Kenya–Mauritius relations are bilateral relations between Kenya and Mauritius. Neither country has a resident high commissioner. Both nations are members of the African Union, Commonwealth of Nations and Group of 77.

==High level visits==
In September 2015, during a short visit to Nairobi, Ameenah Gurib-Fakim President of Mauritius met and held talks with the President of Kenya, Uhuru Kenyatta.

==Economic relations==
In 2012, both countries started working on a Double Taxation Agreement. The agreement was ratified by the Kenyan Parliament in May 2014. If the proper measures are taken the agreement will enter into effect in 2015.

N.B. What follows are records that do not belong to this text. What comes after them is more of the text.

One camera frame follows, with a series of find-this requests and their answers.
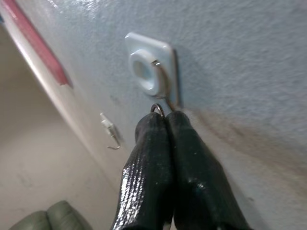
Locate white square wall hook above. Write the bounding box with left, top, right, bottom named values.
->
left=99, top=112, right=122, bottom=150
left=124, top=32, right=183, bottom=111

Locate red tape strip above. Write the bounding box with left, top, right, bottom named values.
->
left=3, top=0, right=74, bottom=88

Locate green sofa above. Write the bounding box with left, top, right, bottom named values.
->
left=7, top=200, right=93, bottom=230

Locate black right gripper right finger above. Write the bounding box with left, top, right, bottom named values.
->
left=165, top=110, right=252, bottom=230

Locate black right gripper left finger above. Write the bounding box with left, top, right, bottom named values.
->
left=110, top=112, right=177, bottom=230

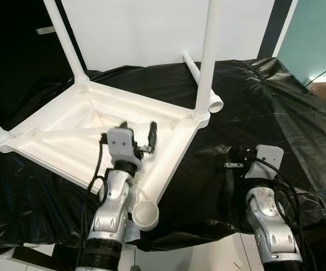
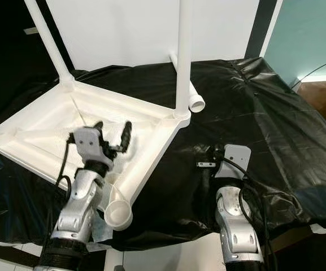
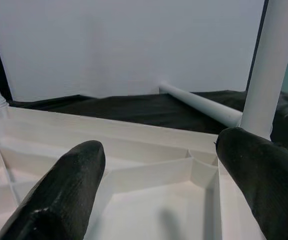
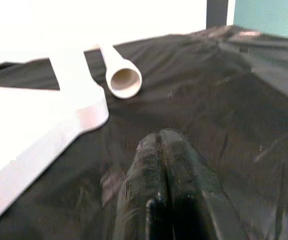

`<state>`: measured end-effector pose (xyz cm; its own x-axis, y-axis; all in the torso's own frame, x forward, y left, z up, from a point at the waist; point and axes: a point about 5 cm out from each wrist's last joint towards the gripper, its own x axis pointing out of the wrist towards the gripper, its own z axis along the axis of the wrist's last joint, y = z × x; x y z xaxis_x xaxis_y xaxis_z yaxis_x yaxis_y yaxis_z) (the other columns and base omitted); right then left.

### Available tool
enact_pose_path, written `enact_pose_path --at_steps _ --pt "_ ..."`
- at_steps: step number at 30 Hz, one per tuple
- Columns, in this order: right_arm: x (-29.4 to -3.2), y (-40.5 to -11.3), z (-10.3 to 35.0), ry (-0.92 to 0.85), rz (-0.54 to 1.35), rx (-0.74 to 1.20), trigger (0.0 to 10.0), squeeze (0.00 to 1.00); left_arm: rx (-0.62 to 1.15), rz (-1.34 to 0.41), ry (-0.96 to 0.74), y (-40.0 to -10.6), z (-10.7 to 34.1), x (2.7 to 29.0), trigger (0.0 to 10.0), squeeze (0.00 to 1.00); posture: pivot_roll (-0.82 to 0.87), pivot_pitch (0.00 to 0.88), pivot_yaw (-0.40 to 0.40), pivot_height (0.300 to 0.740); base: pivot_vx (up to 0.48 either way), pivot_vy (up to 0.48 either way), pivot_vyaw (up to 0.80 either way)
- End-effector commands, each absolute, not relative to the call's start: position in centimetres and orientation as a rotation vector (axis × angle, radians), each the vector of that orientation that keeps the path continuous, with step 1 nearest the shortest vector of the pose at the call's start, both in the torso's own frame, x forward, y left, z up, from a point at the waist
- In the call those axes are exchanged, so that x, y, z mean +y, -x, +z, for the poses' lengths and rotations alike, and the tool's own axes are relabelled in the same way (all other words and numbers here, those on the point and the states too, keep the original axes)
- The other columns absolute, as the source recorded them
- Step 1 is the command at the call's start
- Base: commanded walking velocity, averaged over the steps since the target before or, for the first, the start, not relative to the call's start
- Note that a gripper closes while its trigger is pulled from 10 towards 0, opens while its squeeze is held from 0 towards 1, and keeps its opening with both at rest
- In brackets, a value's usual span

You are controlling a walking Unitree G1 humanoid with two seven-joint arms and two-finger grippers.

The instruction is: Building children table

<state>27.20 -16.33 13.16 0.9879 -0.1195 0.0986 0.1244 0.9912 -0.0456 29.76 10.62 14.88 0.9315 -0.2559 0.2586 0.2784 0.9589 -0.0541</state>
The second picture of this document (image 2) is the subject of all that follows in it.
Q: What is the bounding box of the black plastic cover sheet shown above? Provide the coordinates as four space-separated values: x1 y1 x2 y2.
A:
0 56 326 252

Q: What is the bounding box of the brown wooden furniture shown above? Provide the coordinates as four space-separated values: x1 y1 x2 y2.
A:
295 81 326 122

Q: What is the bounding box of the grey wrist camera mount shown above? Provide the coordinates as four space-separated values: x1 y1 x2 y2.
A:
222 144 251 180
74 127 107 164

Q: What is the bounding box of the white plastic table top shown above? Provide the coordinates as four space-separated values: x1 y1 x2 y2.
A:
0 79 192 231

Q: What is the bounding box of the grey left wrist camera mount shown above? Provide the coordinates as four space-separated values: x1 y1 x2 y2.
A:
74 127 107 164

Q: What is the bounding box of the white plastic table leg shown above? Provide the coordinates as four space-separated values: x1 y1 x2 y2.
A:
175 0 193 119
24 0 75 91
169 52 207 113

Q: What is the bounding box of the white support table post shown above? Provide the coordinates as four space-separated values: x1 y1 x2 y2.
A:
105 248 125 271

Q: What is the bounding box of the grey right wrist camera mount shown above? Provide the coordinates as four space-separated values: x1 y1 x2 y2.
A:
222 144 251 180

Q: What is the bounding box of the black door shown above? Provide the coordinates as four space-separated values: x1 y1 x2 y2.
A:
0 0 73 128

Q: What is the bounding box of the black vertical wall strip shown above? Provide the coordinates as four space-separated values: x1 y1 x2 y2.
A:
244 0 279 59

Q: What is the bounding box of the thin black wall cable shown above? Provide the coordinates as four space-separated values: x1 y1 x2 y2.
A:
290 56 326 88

The tax deal will increase business and investment ties between Kenya and Mauritius. The deal will strengthen business environment in Kenya for Mauritian firms.

In October 2014, a Kenyan lobbyist group sued the Kenyan Treasury Ministry because of the pending Double Taxation Agreement. The lobby claimed that this will help Kenya's largest firms evade from paying taxes.

Both countries also signed a deal to allow the sharing of bank information. The agreement comes at a time when Kenyan banking firms are looking to expand into Mauritius.

==Trade==
In 2011, Mauritius bought 9000 cattle worth KES. 225 million (US$2.5 million) from Kenya. Mauritius is starting to rely on livestock exports from Kenya.